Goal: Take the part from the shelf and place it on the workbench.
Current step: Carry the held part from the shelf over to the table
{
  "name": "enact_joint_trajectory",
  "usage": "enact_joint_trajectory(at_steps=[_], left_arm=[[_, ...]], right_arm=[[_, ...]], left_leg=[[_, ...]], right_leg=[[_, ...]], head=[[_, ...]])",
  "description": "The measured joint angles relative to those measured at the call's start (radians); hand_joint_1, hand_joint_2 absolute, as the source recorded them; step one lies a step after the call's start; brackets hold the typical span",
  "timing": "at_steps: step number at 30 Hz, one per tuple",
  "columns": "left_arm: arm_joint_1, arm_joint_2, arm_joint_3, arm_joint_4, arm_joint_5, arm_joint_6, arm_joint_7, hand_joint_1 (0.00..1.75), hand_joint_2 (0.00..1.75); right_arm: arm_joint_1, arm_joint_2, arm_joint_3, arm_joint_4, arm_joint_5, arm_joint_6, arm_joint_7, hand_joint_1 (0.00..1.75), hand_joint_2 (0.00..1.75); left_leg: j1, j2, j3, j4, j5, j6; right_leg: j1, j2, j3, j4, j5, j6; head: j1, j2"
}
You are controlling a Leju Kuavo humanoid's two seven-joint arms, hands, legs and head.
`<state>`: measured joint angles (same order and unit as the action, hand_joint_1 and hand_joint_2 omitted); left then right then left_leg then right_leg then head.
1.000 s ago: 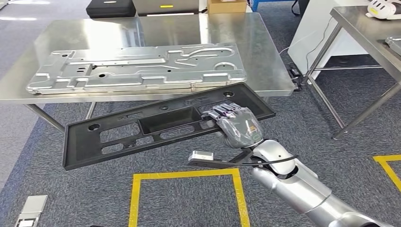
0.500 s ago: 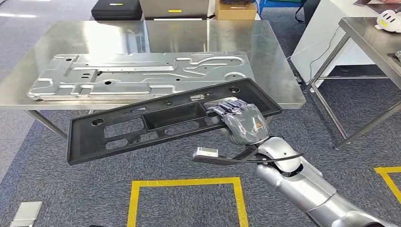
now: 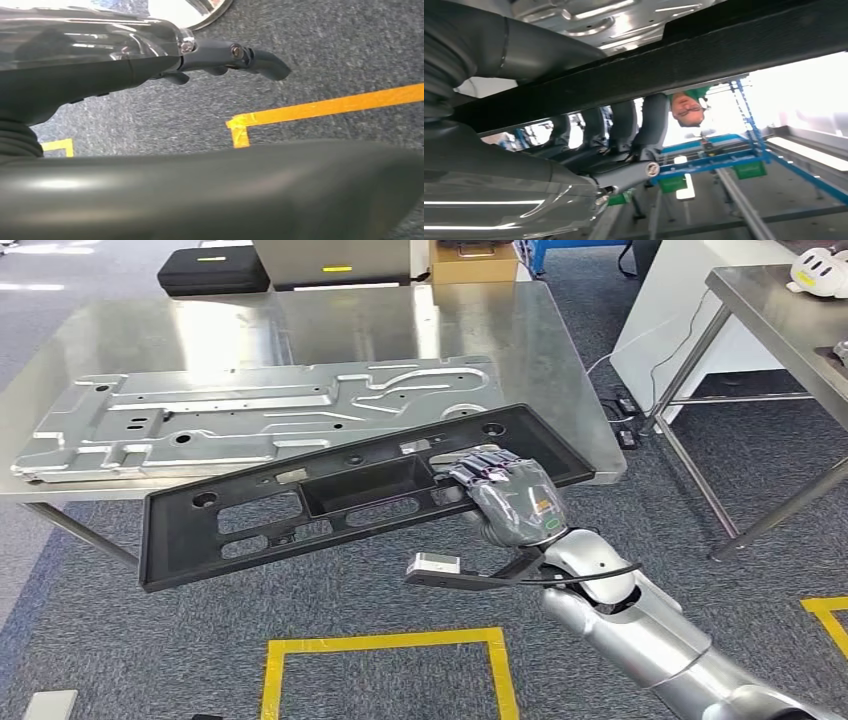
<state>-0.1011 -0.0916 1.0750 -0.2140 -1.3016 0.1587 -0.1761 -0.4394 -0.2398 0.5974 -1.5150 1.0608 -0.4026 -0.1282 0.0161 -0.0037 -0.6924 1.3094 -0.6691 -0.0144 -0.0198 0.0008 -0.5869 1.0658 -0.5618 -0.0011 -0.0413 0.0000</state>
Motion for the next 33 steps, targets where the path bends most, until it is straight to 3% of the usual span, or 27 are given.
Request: enact_joint_trajectory(at_steps=[3,4,6,9,11,12,14,15,16,18,19,21,24,26,29,30,31,33], left_arm=[[0.002,0.001,0.0,0.0,0.0,0.0,0.0,0.0,1.75],[0.003,0.001,0.0,0.0,0.0,0.0,-0.001,0.0,1.75],[0.004,0.002,0.0,0.0,0.0,0.0,0.0,0.0,1.75],[0.005,0.002,0.0,0.0,0.0,0.001,0.0,0.0,1.75],[0.003,0.001,0.0,0.0,0.0,0.0,-0.001,0.0,1.75],[0.001,0.0,0.0,0.0,0.0,0.0,-0.001,0.0,1.75],[0.002,-0.003,0.0,0.0,0.0,0.0,-0.001,0.0,1.75],[0.004,-0.005,0.0,0.0,0.0,0.0,-0.001,0.0,1.75],[0.006,-0.005,0.0,0.0,0.0,0.0,0.0,0.0,1.75],[0.007,-0.006,0.0,0.0,0.001,0.0,-0.001,0.0,1.75],[0.006,-0.006,0.0,0.0,0.002,0.0,-0.002,0.0,1.75],[0.003,-0.006,0.0,0.0,0.003,0.0,-0.003,0.0,1.75],[0.001,-0.006,0.0,0.0,0.003,0.0,-0.004,0.0,1.75],[-0.003,-0.007,0.0,0.0,0.003,0.0,-0.005,0.0,1.75],[-0.004,-0.007,0.0,0.0,0.003,0.0,-0.005,0.0,1.75],[-0.002,-0.007,0.0,0.0,0.003,0.0,-0.005,0.0,1.75],[0.0,-0.007,0.0,0.0,0.003,0.0,-0.005,0.0,1.75],[0.001,-0.007,0.0,0.0,0.003,0.0,-0.005,0.0,1.75]], right_arm=[[-0.002,0.001,0.0,-0.001,0.001,0.0,0.0,1.75,1.75],[-0.003,0.001,0.001,-0.001,0.001,0.0,0.0,1.75,1.75],[-0.002,0.002,0.002,-0.002,0.001,0.001,0.0,1.75,1.75],[-0.002,0.001,0.002,-0.004,0.002,0.002,0.0,1.75,1.75],[-0.009,0.001,0.002,-0.007,0.001,0.001,-0.001,1.75,1.75],[-0.011,0.001,0.003,-0.008,0.001,0.001,-0.001,1.75,1.75],[-0.008,0.0,0.004,-0.008,0.001,0.002,-0.002,1.75,1.75],[-0.006,0.0,0.004,-0.008,0.001,0.002,-0.002,1.75,1.75],[-0.004,-0.001,0.004,-0.007,0.001,0.002,-0.002,1.75,1.75],[-0.003,-0.001,0.005,-0.007,0.001,0.002,-0.002,1.75,1.75],[-0.004,-0.001,0.006,-0.007,0.001,0.002,-0.002,1.75,1.75],[-0.004,-0.001,0.01,-0.006,0.001,0.002,-0.001,1.75,1.75],[-0.003,-0.001,0.012,-0.008,0.002,0.002,0.0,1.75,1.75],[-0.009,0.0,0.013,-0.01,0.002,0.002,-0.001,1.75,1.75],[-0.01,0.0,0.015,-0.01,0.002,0.002,-0.001,1.75,1.75],[-0.009,0.0,0.016,-0.01,0.002,0.002,-0.001,1.75,1.75],[-0.008,0.0,0.017,-0.01,0.002,0.002,-0.001,1.75,1.75],[-0.008,0.0,0.017,-0.013,0.002,0.002,-0.001,1.75,1.75]], left_leg=[[-0.017,0.0,0.019,-0.142,0.129,0.035],[-0.024,0.0,0.028,-0.185,0.156,0.047],[-0.034,-0.001,0.038,-0.222,0.163,0.061],[-0.029,-0.002,0.074,-0.263,0.161,0.065],[-0.021,-0.002,0.098,-0.279,0.157,0.067],[-0.02,-0.002,0.104,-0.281,0.154,0.068],[-0.018,-0.003,0.113,-0.281,0.143,0.067],[-0.017,-0.003,0.121,-0.281,0.136,0.064],[-0.015,-0.003,0.131,-0.281,0.127,0.06],[-0.011,-0.003,0.155,-0.281,0.109,0.049],[-0.01,-0.004,0.162,-0.279,0.101,0.043],[-0.012,-0.004,0.163,-0.273,0.091,0.031],[-0.014,-0.003,0.163,-0.256,0.079,0.019],[-0.011,-0.003,0.131,-0.192,0.053,0.009],[-0.007,-0.003,0.016,-0.02,0.002,-0.002],[-0.008,-0.003,-0.008,-0.001,0.011,0.0],[-0.009,-0.003,-0.015,-0.019,0.041,0.006],[-0.016,-0.003,0.006,-0.119,0.133,0.025]], right_leg=[[0.007,0.0,0.039,-0.002,-0.026,0.0],[0.007,0.0,0.047,-0.005,-0.033,0.002],[0.004,0.0,0.055,-0.01,-0.037,0.013],[0.003,0.0,0.064,0.005,-0.037,0.03],[0.003,0.0,0.032,0.07,-0.072,0.037],[0.003,0.0,-0.003,0.123,-0.095,0.04],[0.002,0.0,-0.074,0.213,-0.12,0.044],[0.001,0.0,-0.092,0.22,-0.104,0.046],[0.0,0.0,-0.093,0.191,-0.067,0.049],[-0.001,0.0,-0.065,0.081,0.025,0.055],[0.001,-0.001,-0.052,0.033,0.042,0.055],[0.005,-0.003,-0.045,0.005,0.039,0.037],[0.0,-0.003,-0.034,0.0,0.03,0.011],[-0.004,-0.003,-0.02,-0.002,0.022,0.004],[-0.003,-0.003,-0.004,-0.003,0.004,-0.001],[-0.001,-0.002,0.004,-0.002,-0.003,-0.002],[0.0,-0.001,0.014,-0.003,-0.01,-0.002],[0.002,0.0,0.038,-0.005,-0.026,-0.001]], head=[[0.001,0.0],[0.001,0.0],[0.002,0.0],[0.002,0.0],[0.003,0.0],[0.004,0.0],[0.004,0.0],[0.004,0.0],[0.004,0.0],[0.004,0.0],[0.004,0.0],[0.006,0.0],[0.007,0.0],[0.005,0.0],[0.004,0.0],[0.004,0.0],[0.004,0.0],[0.004,0.0]])
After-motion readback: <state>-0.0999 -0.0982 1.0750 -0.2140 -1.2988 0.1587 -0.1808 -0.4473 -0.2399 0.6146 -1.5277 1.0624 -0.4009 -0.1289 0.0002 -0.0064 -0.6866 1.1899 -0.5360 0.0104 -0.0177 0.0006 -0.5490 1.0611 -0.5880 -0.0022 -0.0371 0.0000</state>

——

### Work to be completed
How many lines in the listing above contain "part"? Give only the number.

### Answer for this exercise
2